### Exercise requirements
Everything in the listing below must be reproduced exactly, apart from its images.

-- Opening Marker --

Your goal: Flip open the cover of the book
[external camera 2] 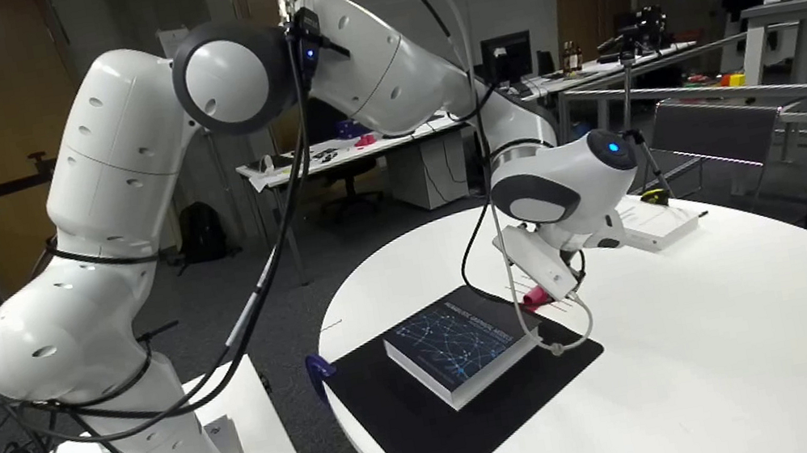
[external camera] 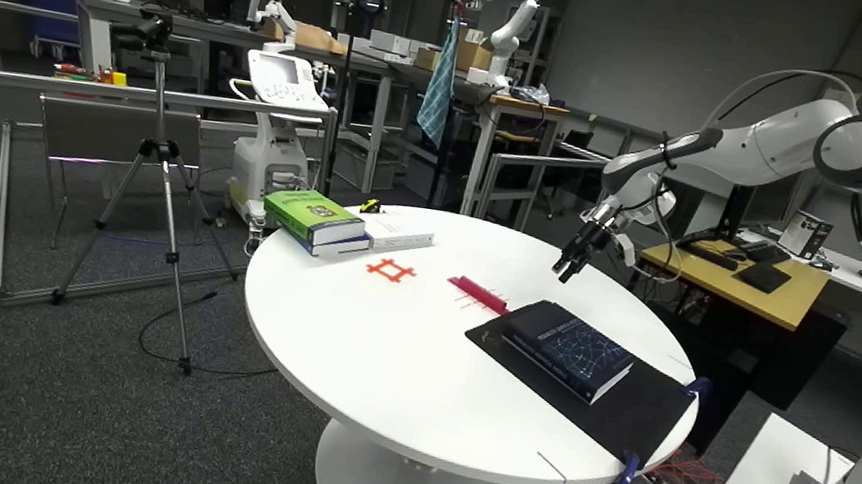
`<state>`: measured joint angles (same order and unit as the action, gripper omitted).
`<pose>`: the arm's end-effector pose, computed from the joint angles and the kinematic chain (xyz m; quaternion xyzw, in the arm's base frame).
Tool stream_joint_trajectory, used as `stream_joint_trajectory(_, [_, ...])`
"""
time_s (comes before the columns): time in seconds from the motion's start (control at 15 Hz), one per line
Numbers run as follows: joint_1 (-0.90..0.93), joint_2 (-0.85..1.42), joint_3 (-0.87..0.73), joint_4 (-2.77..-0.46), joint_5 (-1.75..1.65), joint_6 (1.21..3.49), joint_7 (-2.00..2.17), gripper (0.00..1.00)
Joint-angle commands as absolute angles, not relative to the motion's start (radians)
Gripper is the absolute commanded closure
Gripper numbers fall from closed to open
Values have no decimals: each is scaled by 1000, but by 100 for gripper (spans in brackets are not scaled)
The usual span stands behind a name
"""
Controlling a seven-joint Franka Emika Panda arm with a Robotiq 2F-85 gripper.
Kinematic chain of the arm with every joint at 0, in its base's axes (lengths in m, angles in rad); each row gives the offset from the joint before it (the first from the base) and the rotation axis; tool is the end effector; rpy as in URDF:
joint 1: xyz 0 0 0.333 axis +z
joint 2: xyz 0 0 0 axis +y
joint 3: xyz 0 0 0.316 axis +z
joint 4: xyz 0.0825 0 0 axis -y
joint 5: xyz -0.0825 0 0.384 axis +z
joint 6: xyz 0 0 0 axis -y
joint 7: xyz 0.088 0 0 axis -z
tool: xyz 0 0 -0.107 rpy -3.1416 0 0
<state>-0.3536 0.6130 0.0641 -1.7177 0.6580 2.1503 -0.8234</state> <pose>0.6370 -0.1672 0.2261 -0.9573 -0.0500 -0.0695 0.2762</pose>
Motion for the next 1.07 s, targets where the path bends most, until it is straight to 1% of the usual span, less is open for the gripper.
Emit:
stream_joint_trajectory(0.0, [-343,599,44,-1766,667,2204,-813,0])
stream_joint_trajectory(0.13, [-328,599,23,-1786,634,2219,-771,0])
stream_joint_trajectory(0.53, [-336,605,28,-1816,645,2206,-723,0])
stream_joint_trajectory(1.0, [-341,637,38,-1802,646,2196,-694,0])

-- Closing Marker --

### Finished exercise
Your goal: Flip open the cover of the book
[external camera 2] 
[external camera] 
`<state>`: measured joint angles (same order and unit as the action, gripper omitted).
`<pose>`: the arm's end-effector pose, computed from the joint angles and the kinematic chain (xyz m; quaternion xyzw, in the arm's base frame).
Tool stream_joint_trajectory, used as `stream_joint_trajectory(_, [_, ...])`
"""
time_s (comes before the columns): time in seconds from the motion's start (control at 15 Hz), one per line
Numbers run as follows: joint_1 (-0.90..0.93), joint_2 (-0.85..1.42), joint_3 (-0.87..0.73), joint_4 (-2.77..-0.46), joint_5 (-1.75..1.65), joint_6 (1.21..3.49), joint_7 (-2.00..2.17), gripper (0.00..1.00)
Joint-angle commands as absolute angles, not relative to the motion's start (radians)
Gripper is the absolute commanded closure
Gripper numbers fall from closed to open
Values have no decimals: each is scaled by 1000, but by 100 for gripper (spans in brackets are not scaled)
The usual span stands behind a name
"""
Controlling a seven-joint Franka Emika Panda arm with a Robotiq 2F-85 gripper.
Kinematic chain of the arm with every joint at 0, in its base's axes (lengths in m, angles in rad); each row gives the offset from the joint before it (the first from the base) and the rotation axis; tool is the end effector; rpy as in URDF:
joint 1: xyz 0 0 0.333 axis +z
joint 2: xyz 0 0 0 axis +y
joint 3: xyz 0 0 0.316 axis +z
joint 4: xyz 0.0825 0 0 axis -y
joint 5: xyz -0.0825 0 0.384 axis +z
joint 6: xyz 0 0 0 axis -y
joint 7: xyz 0.088 0 0 axis -z
tool: xyz 0 0 -0.107 rpy -3.1416 0 0
<state>-0.3536 0.6130 0.0641 -1.7177 0.6580 2.1503 -0.8234</state> <pose>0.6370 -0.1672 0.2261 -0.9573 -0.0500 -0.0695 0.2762</pose>
Motion for the next 1.07 s, targets where the path bends most, until it is straight to 1% of the usual span, less is open for the gripper.
Emit:
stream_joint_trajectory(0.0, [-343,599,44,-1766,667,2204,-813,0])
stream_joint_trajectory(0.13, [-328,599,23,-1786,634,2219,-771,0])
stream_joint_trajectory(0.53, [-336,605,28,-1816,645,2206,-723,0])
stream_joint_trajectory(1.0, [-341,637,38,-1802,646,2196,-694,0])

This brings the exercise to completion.